| What you should do |
Restrict the output to the lines below starting at the one that contains "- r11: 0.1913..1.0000" and ending at the one that contains "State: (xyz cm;", and restate them word for word, both ends included.

| Data section |

- Opening Delimiter -

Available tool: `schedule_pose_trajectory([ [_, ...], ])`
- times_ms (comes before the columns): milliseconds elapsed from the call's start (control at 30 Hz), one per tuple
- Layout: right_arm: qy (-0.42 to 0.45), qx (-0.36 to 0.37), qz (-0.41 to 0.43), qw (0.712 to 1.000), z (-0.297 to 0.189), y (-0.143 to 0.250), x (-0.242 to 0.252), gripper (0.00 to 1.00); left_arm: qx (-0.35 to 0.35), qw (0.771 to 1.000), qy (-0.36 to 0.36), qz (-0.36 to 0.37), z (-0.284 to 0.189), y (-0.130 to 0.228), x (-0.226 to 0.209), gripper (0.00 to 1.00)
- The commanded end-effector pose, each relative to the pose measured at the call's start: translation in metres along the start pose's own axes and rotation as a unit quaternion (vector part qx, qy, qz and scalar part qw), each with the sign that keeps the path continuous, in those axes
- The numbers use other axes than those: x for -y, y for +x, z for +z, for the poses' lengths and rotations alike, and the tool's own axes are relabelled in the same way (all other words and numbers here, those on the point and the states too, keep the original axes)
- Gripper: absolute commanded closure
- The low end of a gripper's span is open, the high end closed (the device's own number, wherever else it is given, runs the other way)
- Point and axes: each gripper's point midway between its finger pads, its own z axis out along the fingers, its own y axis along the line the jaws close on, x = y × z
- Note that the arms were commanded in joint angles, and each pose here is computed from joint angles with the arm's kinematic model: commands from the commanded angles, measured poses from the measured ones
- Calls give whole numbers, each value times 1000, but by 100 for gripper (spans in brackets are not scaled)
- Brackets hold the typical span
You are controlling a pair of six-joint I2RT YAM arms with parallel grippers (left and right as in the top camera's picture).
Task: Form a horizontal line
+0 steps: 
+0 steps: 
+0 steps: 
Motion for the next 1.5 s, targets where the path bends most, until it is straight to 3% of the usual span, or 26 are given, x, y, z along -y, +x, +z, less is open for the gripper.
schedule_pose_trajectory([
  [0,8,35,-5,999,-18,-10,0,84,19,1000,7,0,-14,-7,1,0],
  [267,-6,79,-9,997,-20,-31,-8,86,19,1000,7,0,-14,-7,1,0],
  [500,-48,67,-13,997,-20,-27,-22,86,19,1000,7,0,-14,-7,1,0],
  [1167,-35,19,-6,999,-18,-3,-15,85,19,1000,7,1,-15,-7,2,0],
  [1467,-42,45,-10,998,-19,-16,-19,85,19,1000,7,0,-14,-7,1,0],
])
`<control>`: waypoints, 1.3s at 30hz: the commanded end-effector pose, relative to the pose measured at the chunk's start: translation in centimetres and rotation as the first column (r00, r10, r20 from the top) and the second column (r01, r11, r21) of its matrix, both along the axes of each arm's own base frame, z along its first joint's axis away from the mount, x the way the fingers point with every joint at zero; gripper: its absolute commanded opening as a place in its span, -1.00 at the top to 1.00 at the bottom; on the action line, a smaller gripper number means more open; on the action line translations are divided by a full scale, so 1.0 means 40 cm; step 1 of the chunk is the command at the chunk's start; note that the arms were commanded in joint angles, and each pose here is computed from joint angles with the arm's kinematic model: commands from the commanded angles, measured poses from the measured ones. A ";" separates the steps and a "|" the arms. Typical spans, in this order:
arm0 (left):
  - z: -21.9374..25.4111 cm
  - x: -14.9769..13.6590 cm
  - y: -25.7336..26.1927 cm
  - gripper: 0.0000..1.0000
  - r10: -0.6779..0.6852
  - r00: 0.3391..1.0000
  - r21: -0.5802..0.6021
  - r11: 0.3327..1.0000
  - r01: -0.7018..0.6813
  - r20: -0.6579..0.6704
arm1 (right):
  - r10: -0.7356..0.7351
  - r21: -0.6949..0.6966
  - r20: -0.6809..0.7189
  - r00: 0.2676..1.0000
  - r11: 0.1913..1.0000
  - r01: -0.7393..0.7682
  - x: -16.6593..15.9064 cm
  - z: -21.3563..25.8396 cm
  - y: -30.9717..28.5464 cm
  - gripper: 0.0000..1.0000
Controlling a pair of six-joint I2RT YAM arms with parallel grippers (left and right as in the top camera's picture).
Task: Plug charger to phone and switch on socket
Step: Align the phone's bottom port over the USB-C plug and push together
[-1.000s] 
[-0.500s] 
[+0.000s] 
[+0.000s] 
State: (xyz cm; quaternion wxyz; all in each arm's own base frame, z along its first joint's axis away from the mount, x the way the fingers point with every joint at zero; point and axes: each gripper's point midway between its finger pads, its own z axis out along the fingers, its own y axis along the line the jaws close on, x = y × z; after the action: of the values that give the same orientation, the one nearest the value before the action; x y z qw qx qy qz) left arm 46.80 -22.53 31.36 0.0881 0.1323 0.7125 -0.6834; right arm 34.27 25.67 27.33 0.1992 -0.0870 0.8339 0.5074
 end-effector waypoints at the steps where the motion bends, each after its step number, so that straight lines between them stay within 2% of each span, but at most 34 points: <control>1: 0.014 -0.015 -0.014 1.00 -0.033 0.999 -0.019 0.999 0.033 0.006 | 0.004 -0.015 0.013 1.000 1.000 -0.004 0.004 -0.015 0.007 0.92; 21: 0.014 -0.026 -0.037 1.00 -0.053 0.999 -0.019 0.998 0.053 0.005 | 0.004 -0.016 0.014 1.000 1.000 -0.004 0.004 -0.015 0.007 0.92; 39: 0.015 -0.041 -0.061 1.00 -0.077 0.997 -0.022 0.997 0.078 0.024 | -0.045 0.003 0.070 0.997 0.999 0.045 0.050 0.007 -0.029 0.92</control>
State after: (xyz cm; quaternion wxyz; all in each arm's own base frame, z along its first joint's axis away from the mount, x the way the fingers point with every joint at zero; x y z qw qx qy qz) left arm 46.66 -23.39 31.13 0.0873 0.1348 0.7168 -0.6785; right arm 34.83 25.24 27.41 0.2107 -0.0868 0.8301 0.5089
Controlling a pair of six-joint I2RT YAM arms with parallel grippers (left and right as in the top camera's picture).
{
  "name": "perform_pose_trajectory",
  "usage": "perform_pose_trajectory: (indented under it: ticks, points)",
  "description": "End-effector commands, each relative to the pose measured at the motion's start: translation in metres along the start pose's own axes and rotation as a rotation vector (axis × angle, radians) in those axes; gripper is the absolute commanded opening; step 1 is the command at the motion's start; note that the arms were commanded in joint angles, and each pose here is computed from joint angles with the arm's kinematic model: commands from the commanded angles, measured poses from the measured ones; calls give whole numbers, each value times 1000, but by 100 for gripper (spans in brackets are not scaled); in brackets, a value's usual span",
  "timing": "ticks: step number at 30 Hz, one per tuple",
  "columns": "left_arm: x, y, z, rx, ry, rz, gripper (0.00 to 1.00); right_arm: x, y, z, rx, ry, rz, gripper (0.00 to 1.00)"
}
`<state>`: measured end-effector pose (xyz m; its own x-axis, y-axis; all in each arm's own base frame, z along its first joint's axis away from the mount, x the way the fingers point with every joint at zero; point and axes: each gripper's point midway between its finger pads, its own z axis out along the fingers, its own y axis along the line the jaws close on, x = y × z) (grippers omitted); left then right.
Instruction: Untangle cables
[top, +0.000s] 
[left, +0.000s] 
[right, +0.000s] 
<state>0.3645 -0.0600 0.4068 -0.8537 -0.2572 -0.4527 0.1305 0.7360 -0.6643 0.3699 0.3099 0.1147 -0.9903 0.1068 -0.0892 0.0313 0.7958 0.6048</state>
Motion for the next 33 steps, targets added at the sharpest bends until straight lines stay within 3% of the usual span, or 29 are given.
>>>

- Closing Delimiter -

| Solution to this task |
  - r11: 0.1913..1.0000
  - r01: -0.7393..0.7682
  - x: -16.6593..15.9064 cm
  - z: -21.3563..25.8396 cm
  - y: -30.9717..28.5464 cm
  - gripper: 0.0000..1.0000
Controlling a pair of six-joint I2RT YAM arms with parallel grippers (left and right as in the top camera's picture).
Task: Plug charger to phone and switch on socket
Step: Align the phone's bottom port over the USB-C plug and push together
[-1.000s] 
[-0.500s] 
[+0.000s] 
[+0.000s] 
State: (xyz cm; quaternion wxyz; all in each arm's own base frame, z along its first joint's axis away from the mount, x the way the fingers point with every joint at zero; point and axes: each gripper's point midway between its finger pads, its own z axis out along the fingers, its own y axis along the line the jaws close on, x = y × z; after the action: of the values that give the same orientation, the one nearest the value before the action; x y z qw qx qy qz) left arm 46.80 -22.53 31.36 0.0881 0.1323 0.7125 -0.6834; right arm 34.27 25.67 27.33 0.1992 -0.0870 0.8339 0.5074

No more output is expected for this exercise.